Election to the House of Representatives: Is Berlin facing a complete re-election?

Dramatic turning point one year after the breakdown in the elections to the Berlin House of Representatives: Based on a preliminary assessment, the state's constitutional court considers a complete repetition of the election to be necessary.

Election to the House of Representatives: Is Berlin facing a complete re-election?

Dramatic turning point one year after the breakdown in the elections to the Berlin House of Representatives: Based on a preliminary assessment, the state's constitutional court considers a complete repetition of the election to be necessary.

During the preparation and implementation, there were a large number of serious electoral errors, said Court President Ludgera Selting at a hearing on election objections. These were mandate-relevant - according to the court's assessment, they had an impact on the composition of Parliament and the distribution of mandates.

On September 26, 2021, the Bundestag and the twelve district parliaments were re-elected in Berlin during the corona pandemic. There was also a referendum on the expropriation of large housing groups.
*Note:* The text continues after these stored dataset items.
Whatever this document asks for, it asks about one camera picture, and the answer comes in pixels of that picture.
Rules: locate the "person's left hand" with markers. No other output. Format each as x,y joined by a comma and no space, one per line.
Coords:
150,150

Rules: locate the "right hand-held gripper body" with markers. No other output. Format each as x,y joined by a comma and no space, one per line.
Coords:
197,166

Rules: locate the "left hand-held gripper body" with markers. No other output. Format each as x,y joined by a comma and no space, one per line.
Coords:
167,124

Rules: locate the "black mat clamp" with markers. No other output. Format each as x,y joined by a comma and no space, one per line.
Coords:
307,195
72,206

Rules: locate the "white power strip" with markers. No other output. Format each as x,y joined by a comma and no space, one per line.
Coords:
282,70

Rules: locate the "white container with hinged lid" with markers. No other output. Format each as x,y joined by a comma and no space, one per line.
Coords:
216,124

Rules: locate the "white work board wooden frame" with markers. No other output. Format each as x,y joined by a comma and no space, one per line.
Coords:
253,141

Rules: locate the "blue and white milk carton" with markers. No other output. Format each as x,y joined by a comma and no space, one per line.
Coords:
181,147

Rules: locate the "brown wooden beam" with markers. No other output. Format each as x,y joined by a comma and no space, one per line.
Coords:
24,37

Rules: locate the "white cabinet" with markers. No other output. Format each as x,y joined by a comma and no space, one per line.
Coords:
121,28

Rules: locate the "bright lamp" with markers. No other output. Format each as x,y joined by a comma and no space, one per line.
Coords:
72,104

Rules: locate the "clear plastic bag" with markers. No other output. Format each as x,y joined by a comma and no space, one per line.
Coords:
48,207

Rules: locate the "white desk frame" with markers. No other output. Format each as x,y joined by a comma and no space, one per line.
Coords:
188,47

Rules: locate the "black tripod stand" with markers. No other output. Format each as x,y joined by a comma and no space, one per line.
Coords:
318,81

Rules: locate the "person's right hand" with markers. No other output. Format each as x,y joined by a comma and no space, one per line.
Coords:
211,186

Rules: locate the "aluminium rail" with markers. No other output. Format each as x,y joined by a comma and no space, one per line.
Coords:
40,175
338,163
The Berlin marathon also ran alongside.

Election overshadowed by glitches

The consequences of this concentration and poor preparation were massive problems, such as wrong or missing ballot papers, too few ballot boxes, the temporary closure of polling stations, long queues in front of it with waiting times that sometimes lasted for hours. Some voters were still voting after 6 p.m. or on hastily copied ballot papers because there were no supplies.

The assessment of the constitutional judges on the consequences is more extensive than some had expected and alarmed politicians in red-green-red governed Berlin. A complete re-election - something like this has only happened at the state level in Hamburg in 1993 - could result in completely new majorities. Court President Selting emphasized that the provisional rating was not a decision and could still change in the course of the ongoing election review process. And a date for the announcement of the verdict has not yet been set. Nevertheless, the election campaign should now begin.
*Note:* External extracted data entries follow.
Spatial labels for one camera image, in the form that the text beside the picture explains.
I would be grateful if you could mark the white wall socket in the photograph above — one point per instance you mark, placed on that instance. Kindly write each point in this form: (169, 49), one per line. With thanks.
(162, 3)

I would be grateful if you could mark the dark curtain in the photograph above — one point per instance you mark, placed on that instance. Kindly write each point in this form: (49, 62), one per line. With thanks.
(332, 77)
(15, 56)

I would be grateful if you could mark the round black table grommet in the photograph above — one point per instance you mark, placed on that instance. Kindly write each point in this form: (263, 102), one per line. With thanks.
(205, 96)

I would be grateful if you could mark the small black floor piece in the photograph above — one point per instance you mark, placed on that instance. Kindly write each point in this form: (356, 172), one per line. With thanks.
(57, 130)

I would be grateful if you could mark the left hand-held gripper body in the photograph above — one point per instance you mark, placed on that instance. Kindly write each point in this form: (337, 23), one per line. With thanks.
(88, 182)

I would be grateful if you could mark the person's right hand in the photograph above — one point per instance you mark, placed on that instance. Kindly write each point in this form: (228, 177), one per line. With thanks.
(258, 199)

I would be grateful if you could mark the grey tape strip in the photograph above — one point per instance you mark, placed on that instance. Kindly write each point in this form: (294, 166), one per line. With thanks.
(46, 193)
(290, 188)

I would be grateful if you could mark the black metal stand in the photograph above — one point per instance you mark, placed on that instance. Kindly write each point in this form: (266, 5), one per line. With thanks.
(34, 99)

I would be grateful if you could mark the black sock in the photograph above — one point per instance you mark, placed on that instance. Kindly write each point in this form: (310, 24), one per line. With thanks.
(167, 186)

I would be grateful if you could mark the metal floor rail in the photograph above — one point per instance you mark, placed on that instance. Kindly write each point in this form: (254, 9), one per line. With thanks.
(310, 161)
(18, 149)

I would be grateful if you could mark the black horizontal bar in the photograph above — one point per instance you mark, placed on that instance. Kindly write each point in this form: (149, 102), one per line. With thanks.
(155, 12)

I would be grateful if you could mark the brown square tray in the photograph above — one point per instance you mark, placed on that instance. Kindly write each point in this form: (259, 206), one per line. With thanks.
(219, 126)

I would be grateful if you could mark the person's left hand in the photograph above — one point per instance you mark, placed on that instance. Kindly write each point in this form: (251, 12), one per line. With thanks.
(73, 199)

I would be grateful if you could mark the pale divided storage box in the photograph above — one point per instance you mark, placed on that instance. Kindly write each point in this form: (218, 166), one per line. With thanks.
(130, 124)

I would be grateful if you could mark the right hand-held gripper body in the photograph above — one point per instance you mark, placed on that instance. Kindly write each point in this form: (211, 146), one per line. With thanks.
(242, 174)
For the Governing Mayor Franziska Giffey (SPD) and her three-party coalition, this comes at the wrong time. After the accommodation and integration of tens of thousands of Ukrainian refugees, the Senate must and wants to take care of security of supply and relieve citizens and companies of high prices in view of the energy crisis. And the corona pandemic is not over yet.

SPD in recent polls only in third place

Few of the politicians in the coalition are comfortable with the idea of ​​wearing yourself out in a violent election campaign with the possible consequence of political deadlock. Last but not least, Giffey himself should be restless. Because their SPD - the 2021 election winner just ahead of the Greens - ranked only third in a survey published a few days ago, behind the Greens and the CDU. And Giffey's personal approval ratings among voters are plummeting.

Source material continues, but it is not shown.